Все поняли — сдвинули бокалы…

— Да! — неожиданно проговорил Иволгин с закрытыми глазами. — Ну, за единение…

— Да, за единение с природой, — согласился Семёнов со спящим генералом. — За наше единство…

Все согласились и выпили.

Это послужило сигналом к общей беседе. Кажется, и говорить не о чем, но только душа, искушённая особенностями рыбалки, заражённая её скромным таинством, способна понять всю прелесть незамысловатой речи, которая, как наркотик, будоражит душу, заставляя пульсировать кровь в жилах, и подогревает истинных поклонников этого отдыха мчаться чёрт знает куда, мёрзнуть и мокнуть, ради странного состояния — рыбалки.

— Вот такой лох, на шесть с половиной, икры в нём было — две литровые банки…

— На червя, обычного червя взяла… Еле вытащил — удилище в дугу, думал — лопнет…

— Свечу фонарём — стоит этакое бревно, именно бревно, больше лодки, я беру весло, вот так беру — и как!..

— Три часа ничего, ни одной поклёвки, а потом, минут за десять, половина лодки отборнейшей краснопёрки…

— Вот такой ходит и ходит, а у меня даже сачка нет! Я его голыми руками за хвост, за плеск, если по-нашему, хвать! Как он забился…

— Она не любит рыбу ловить… Дома осталась. Звоню, — оказывается, на Кипр уехала… Без меня…

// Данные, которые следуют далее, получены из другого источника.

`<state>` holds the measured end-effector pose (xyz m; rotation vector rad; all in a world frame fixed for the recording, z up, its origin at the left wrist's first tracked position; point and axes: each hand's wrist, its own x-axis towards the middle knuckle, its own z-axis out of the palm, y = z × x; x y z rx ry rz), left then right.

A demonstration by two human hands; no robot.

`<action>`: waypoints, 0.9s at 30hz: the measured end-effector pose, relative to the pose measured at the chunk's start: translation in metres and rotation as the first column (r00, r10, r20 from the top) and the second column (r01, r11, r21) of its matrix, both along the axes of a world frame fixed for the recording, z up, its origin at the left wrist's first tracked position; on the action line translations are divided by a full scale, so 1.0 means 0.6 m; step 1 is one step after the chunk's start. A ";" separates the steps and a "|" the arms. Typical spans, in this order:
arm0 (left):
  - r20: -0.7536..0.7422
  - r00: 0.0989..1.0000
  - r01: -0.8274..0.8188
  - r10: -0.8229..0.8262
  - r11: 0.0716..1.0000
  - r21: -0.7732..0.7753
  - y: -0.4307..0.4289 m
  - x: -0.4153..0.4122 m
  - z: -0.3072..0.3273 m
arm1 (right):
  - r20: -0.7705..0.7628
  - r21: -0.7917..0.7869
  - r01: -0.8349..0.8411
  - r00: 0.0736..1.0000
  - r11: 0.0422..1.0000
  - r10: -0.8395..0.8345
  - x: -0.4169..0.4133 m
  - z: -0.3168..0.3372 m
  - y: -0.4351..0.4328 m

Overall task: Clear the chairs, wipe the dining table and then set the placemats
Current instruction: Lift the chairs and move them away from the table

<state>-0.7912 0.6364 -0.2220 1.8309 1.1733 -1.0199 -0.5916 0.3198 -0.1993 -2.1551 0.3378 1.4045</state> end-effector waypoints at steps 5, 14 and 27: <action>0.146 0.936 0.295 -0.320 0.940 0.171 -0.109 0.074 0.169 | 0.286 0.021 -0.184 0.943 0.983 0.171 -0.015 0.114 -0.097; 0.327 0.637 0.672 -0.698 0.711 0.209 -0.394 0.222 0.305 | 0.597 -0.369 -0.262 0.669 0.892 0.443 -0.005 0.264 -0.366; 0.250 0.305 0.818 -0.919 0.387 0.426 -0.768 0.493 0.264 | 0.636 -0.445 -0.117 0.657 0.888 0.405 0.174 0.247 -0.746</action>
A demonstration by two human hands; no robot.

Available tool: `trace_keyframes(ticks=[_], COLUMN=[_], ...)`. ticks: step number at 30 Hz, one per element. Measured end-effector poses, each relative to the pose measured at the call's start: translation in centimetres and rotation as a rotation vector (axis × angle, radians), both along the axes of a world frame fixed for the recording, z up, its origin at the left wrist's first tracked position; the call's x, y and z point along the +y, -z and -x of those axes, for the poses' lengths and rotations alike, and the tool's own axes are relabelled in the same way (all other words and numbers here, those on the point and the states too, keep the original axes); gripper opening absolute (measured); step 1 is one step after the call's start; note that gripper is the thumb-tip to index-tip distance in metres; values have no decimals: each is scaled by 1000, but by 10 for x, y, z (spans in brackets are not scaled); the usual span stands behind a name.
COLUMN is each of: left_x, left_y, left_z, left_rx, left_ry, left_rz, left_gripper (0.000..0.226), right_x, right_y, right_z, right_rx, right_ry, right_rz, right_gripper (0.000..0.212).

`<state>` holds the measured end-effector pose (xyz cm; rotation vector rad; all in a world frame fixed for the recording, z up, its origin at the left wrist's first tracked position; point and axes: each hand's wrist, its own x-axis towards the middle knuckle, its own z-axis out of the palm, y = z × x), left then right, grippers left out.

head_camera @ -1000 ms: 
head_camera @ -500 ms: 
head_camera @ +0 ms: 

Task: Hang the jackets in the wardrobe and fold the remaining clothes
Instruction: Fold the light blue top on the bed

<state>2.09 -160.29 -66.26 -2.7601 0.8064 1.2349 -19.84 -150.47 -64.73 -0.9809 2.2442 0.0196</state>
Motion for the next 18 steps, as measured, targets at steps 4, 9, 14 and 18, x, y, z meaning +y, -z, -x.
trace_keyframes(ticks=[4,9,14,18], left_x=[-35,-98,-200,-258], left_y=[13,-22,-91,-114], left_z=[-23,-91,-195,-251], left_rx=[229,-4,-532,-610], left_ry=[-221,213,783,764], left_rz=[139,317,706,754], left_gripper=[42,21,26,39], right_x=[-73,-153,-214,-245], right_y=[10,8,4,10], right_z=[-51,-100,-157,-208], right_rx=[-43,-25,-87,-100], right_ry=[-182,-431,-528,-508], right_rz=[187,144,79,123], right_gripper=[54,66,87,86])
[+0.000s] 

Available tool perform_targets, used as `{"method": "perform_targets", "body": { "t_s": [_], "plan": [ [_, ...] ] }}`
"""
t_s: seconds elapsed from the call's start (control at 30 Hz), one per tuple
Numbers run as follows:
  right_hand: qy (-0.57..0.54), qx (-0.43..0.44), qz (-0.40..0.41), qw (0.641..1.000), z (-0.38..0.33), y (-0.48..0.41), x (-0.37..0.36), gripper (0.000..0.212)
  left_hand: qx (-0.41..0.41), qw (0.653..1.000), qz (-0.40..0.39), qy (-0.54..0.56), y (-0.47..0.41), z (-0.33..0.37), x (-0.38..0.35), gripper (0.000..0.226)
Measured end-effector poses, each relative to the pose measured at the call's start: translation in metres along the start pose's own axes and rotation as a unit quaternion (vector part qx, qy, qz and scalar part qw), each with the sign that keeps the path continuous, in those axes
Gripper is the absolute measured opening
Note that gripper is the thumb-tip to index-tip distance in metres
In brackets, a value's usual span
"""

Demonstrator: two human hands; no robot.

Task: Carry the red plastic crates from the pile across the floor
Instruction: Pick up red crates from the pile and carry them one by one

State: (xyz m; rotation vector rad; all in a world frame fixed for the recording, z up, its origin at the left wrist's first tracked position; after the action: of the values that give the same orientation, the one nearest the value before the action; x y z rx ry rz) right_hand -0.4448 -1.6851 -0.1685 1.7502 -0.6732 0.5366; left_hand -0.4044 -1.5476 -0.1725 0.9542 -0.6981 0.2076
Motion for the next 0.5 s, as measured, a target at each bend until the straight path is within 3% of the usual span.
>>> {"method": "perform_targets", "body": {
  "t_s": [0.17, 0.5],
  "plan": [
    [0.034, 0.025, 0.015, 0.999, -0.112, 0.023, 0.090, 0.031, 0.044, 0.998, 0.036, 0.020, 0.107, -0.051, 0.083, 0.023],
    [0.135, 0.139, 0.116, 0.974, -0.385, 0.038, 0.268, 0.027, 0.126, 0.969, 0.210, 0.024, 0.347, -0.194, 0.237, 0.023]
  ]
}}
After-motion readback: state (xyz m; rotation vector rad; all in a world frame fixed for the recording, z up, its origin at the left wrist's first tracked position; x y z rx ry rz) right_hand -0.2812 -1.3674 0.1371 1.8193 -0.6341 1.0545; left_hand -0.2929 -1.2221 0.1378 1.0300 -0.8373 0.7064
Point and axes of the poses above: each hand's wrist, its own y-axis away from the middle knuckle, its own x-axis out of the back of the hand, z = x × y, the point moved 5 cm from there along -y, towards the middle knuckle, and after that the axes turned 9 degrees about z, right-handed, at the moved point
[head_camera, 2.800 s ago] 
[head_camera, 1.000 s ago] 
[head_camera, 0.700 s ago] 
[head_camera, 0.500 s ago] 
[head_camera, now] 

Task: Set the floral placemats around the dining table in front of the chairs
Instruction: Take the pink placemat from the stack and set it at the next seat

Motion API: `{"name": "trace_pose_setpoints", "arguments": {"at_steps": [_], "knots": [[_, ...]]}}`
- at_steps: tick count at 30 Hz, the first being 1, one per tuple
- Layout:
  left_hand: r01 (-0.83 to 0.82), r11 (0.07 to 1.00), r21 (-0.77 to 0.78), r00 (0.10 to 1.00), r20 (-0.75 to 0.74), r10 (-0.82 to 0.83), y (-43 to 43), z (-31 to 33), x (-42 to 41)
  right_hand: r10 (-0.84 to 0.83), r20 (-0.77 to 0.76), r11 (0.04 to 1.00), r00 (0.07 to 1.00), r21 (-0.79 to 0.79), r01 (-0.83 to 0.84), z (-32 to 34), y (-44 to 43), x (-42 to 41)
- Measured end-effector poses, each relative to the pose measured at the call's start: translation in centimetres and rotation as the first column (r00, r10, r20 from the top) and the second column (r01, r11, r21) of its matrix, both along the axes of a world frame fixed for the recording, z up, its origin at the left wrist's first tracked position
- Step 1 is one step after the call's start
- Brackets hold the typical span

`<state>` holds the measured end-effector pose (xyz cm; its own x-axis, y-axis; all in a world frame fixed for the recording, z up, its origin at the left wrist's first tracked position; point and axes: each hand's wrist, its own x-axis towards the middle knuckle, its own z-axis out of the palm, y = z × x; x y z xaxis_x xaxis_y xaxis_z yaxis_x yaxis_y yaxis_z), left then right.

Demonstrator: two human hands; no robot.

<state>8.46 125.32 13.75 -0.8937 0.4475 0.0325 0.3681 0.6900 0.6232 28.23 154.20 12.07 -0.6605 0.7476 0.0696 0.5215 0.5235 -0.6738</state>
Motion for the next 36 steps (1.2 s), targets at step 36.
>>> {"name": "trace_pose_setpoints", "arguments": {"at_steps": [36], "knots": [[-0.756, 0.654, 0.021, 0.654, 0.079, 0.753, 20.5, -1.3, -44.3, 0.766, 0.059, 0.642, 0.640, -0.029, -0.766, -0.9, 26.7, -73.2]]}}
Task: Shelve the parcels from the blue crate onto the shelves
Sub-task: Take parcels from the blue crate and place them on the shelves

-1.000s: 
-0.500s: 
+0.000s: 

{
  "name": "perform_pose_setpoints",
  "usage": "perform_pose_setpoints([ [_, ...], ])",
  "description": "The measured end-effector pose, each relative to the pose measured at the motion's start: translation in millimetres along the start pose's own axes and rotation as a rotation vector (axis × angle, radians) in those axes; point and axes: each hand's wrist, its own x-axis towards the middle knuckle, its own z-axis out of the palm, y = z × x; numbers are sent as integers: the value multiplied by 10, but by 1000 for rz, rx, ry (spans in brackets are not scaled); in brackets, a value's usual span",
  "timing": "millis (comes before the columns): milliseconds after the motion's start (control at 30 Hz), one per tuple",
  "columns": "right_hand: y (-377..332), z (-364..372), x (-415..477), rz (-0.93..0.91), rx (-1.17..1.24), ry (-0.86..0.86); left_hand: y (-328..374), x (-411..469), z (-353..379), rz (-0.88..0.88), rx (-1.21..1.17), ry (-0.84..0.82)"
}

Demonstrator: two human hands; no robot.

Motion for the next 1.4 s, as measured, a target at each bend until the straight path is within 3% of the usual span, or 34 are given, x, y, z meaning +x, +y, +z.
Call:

Можно долго описывать общий разговор, но, наверно, многим он будет неясен, это беседа профессионалов, которые понимают друг друга по одной реплике.

Хорошо было у егеря — уютно.


Вечер незаметно сменился блёклым замершим рассветом.

Иволгин проснулся в кресле. Тут же, ещё толком не раскрыв глаз, прикурил остаток сигары, зажатый в уголке рта.

Пустил струю дыма, с удивлением оглядел веранду и следы пиршества на столе. Рядом на маленьком диванчике спали Семёнов и прокурор Чердынцев. Спали валетом.

Иволгин даже склонился над ними, чтобы удостовериться, что это именно они. Заглянул в комнаты — в полумраке часы пробили четыре раза.

Генерал спустился по лестнице, осмотрел дом снаружи — чуть в стороне располагалась обещанная беседка для наблюдения за луной. Это был изяшный навес в восточном стиле, перед которым тянулся тёмный лакированный настил из досок. Там сидел Кузьмич. В небе висела огромная полная луна.

Иволгин осторожно подошёл и устроился рядом. Егерь даже не шелохнулся — смотрел вверх, на луну, которая ярко светила с небес. Блестели лаковые доски настила. Рядом были валуны, украшенные тщательно подобранными сортами мха. Чуть дальше — маленькие пруды…

Генерал посмотрел на егеря, тихонько кашлянул.

— Кузьмич, мы, кажется, в другом месте были? — почти шёпотом спросил он, чтобы не мешать наслаждению егеря.

— Были… — ответил Кузьмич. — Теперь здесь…

— Ничего не помню… — признался генерал.

Егерь запрокинул голову и, не мигая, смотрел на спутник Земли.